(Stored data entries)
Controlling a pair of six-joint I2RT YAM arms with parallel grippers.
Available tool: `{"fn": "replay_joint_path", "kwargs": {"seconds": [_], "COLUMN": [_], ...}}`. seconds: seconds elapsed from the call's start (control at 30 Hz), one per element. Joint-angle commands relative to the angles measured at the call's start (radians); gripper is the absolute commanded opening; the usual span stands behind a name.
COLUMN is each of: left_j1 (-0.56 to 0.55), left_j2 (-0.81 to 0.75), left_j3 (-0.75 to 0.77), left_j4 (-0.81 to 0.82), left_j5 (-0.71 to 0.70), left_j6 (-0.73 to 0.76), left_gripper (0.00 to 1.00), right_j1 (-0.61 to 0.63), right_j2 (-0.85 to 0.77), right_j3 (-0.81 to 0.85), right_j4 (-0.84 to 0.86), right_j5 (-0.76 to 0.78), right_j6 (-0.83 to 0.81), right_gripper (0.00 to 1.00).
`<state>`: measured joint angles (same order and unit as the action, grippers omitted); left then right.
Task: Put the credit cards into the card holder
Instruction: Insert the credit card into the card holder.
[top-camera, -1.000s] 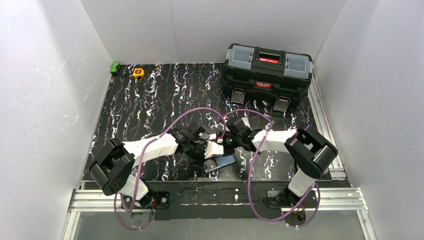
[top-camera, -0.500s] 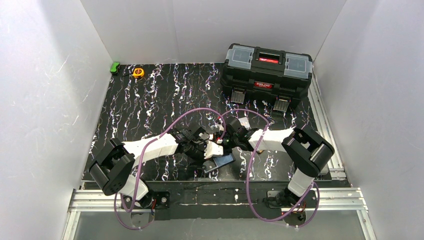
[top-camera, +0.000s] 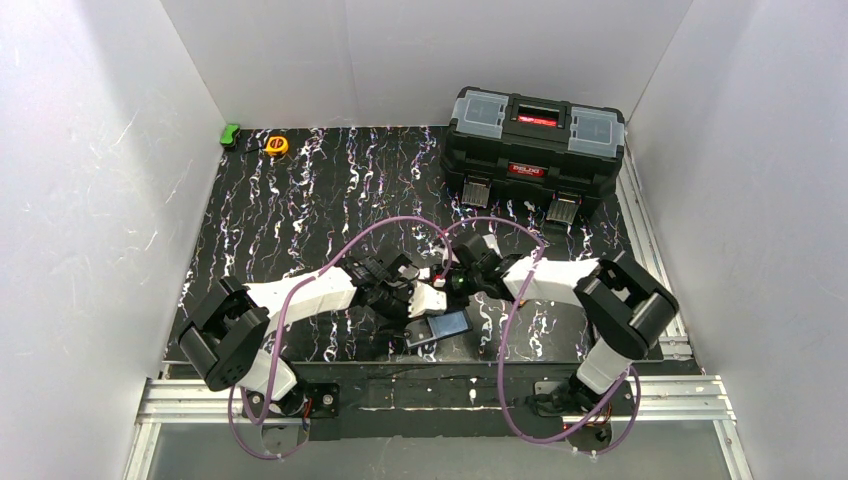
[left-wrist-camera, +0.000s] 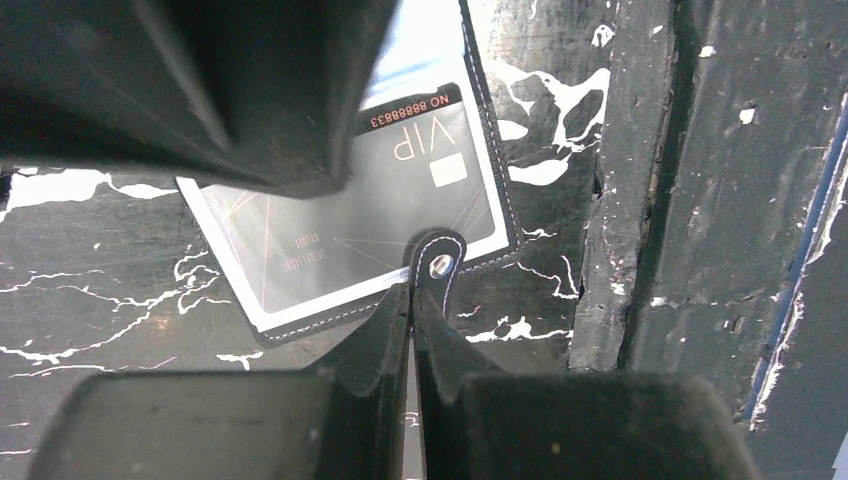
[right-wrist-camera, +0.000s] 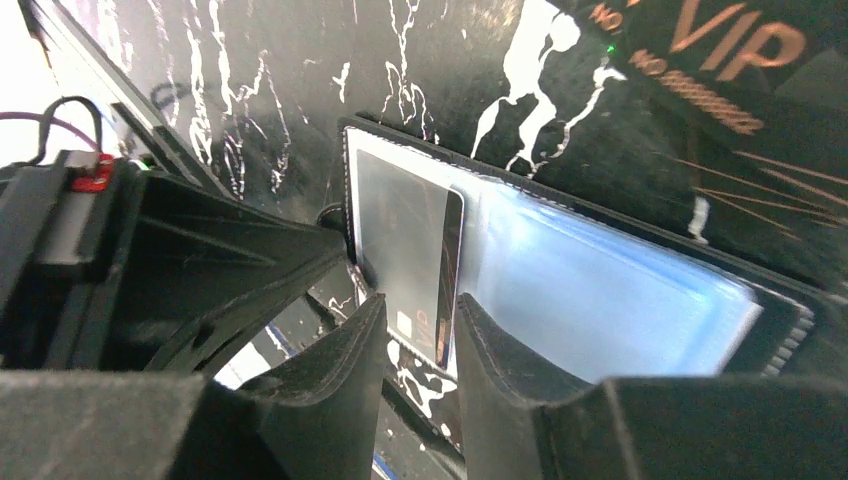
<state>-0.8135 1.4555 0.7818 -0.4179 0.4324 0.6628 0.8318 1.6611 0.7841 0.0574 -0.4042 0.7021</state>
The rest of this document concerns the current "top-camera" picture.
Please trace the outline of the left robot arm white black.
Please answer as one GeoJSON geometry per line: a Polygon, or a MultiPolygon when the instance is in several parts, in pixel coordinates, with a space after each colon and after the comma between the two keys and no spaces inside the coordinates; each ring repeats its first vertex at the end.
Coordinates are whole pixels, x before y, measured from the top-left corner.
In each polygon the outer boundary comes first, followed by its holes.
{"type": "Polygon", "coordinates": [[[324,272],[247,285],[232,276],[212,284],[176,329],[176,343],[213,391],[231,387],[282,400],[298,379],[275,347],[288,325],[327,312],[369,307],[406,324],[418,269],[390,248],[348,254],[324,272]]]}

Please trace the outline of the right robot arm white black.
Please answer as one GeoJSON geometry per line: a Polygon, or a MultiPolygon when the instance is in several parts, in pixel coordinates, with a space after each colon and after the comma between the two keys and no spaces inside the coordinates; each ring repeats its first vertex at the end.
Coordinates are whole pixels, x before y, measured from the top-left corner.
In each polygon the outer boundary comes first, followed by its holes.
{"type": "Polygon", "coordinates": [[[632,256],[586,260],[501,255],[491,235],[468,233],[453,247],[454,261],[434,284],[450,306],[477,293],[504,301],[545,300],[580,307],[598,334],[570,381],[590,395],[606,393],[635,361],[647,357],[679,313],[676,297],[632,256]]]}

[What you have to do] Could you output every entry exactly as written, skipping the pictures?

[Solution for this exercise]
Controlling a pair of six-joint I2RT YAM arms with parallel grippers.
Available tool: `{"fn": "replay_joint_path", "kwargs": {"seconds": [_], "COLUMN": [_], ...}}`. seconds: seconds elapsed from the call's start (control at 30 Hz), one per element. Joint-angle commands relative to the angles measured at the call's start (radians); gripper is the absolute commanded opening; the usual span stands behind a name.
COLUMN is each of: left_j1 (-0.56 to 0.55), left_j2 (-0.81 to 0.75), left_j3 (-0.75 to 0.77), left_j4 (-0.81 to 0.82), left_j5 (-0.71 to 0.70), left_j6 (-0.73 to 0.76), left_gripper (0.00 to 1.00), right_j1 (-0.61 to 0.63), right_j2 (-0.85 to 0.77), right_j3 (-0.81 to 0.85), right_j4 (-0.84 to 0.86), right_j5 (-0.76 to 0.78), right_j6 (-0.83 to 0.81), right_gripper (0.00 to 1.00).
`<state>`: measured joint angles (same order and unit as the action, grippers omitted); left then right.
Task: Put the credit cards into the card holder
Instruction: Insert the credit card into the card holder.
[top-camera, -1.000s] 
[top-camera, -0.500s] 
[top-camera, +0.000s] 
[left-wrist-camera, +0.000s] 
[right-wrist-camera, +0.000s] 
<state>-0.8135 1.4555 0.7818 -0.4179 0.4324 0.6628 0.8318 1.6611 0.7841 0.0574 -0.4042 0.7021</state>
The rest of this document concerns the current "top-camera" picture.
Please trace the outline of the left robot arm white black.
Please answer as one GeoJSON geometry per line: a Polygon, or a MultiPolygon when the instance is in several parts, in pixel coordinates, with a space after each colon and after the comma between the two keys and no spaces inside the coordinates; each ring repeats its first vertex at the end.
Coordinates are whole pixels, x before y, measured from the top-left corner.
In each polygon the outer boundary comes first, followed by its holes.
{"type": "Polygon", "coordinates": [[[324,272],[247,285],[232,276],[212,284],[176,329],[176,343],[213,391],[231,387],[282,400],[298,379],[275,347],[288,325],[327,312],[369,307],[406,324],[418,269],[390,248],[348,254],[324,272]]]}

Please trace the outline of the right robot arm white black.
Please answer as one GeoJSON geometry per line: a Polygon, or a MultiPolygon when the instance is in several parts, in pixel coordinates, with a space after each colon and after the comma between the two keys and no spaces inside the coordinates; each ring repeats its first vertex at the end.
Coordinates are whole pixels, x before y, measured from the top-left corner.
In each polygon the outer boundary comes first, followed by its holes.
{"type": "Polygon", "coordinates": [[[632,256],[586,260],[501,255],[491,235],[468,233],[453,247],[454,261],[434,284],[450,306],[477,293],[504,301],[545,300],[580,307],[598,334],[570,381],[590,395],[606,393],[635,361],[647,357],[679,313],[676,297],[632,256]]]}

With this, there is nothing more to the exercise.